We should all use a critical eye on the monthly arrest record and crime statistics available on the CPD’s website. (See column on right of CPD website.) While people are certainly arrested for endangering the public’s safety, the majority of arrests are misdemeanor bench warrants and nuisance crimes, like being homeless and somewhere you’re not welcome or related to substance use and abuse. To simplify a complex subject, these problems are manifestations of an economy and society that treats our poorest as unwanted, disposable, deplorable.

Chico is not a dangerous city and we don’t need to deputize our park rangers. Bourgeois prejudice against the homeless and poor is rooted in the idea that if we don’t see it, it doesn’t exist. From Haymarket Square to Ferguson to Standing Rock, the modus operandi of the moneyed class is to ignore and mischaracterize fundamental inequities and injustices, respond violently to those who successfully draw attention to them (whether or not they practice nonviolence) and punish every minor infraction to remind the populace that order will be maintained no matter how hard it is to breathe under the loafer of the oligarchy or the boot of their enforcers.

We have to ask ourselves: what are the trade-offs of a police force that consumes almost half of the General Fund (fully twice the fire department budget, and not coincidentally, somewhat proportional to U.S. “defense” spending)?
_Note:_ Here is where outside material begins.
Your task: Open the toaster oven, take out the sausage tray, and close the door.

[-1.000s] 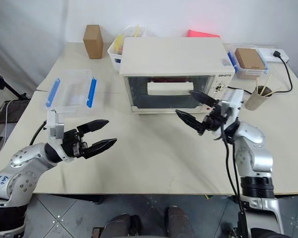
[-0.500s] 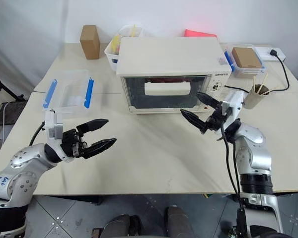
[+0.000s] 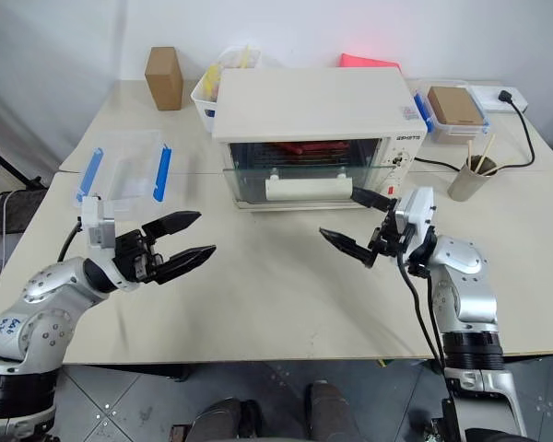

More nuisance punishment means less money to maintain our public spaces and urban forest as habitats of democracy, to cultivate cooperative housing and urban farms, and to incubate worker-owned enterprises as engines of innovation.

From the Okies who didn’t have that Do Ra Mi to single mothers of color in Oakland, we have long excluded from society those who are failing to succeed in an economic system that consumes biomes and livelihoods and vomits waste. “Public safety” as used by those in power is Orwellian doublespeak for the disposing of people inevitable in a predatory economic system. Safety can only be guaranteed in a vibrant, harmonious civic body nurtured through securing the bottom courses of Maslow’s pyramid for everyone. Our public safety priority should be a social worker, food, housing and healthcare for all those in need.

We are in a transformative moment in history and every decision we make now guides us through an uncertain future. It is critical that the City Council retains authority on questions defining the character and ethical priorities of our city. Cities belong to the people, not unelected bureaucrats. The council should agendize a full public hearing on the issues of broken-windows policing against the homeless and arming our park rangers. Instead of making excuses as to why monumental problems can’t be solved, the Council should place a resolution on the ballot asking if we should continue the status quo. A resounding “no” vote would give the city the mandate and power as chartered under the California Constitution to begin building a secure future where no one is disposable.

Steve Breedlove is a father, gardener, veteran and critical optimist. He wrote this guest commentary for ChicoSol and believes “an abundant, ethical, ecological society can be cultivated in perennial polycultures using appropriate tech and organized into bioregional confederal democracies.”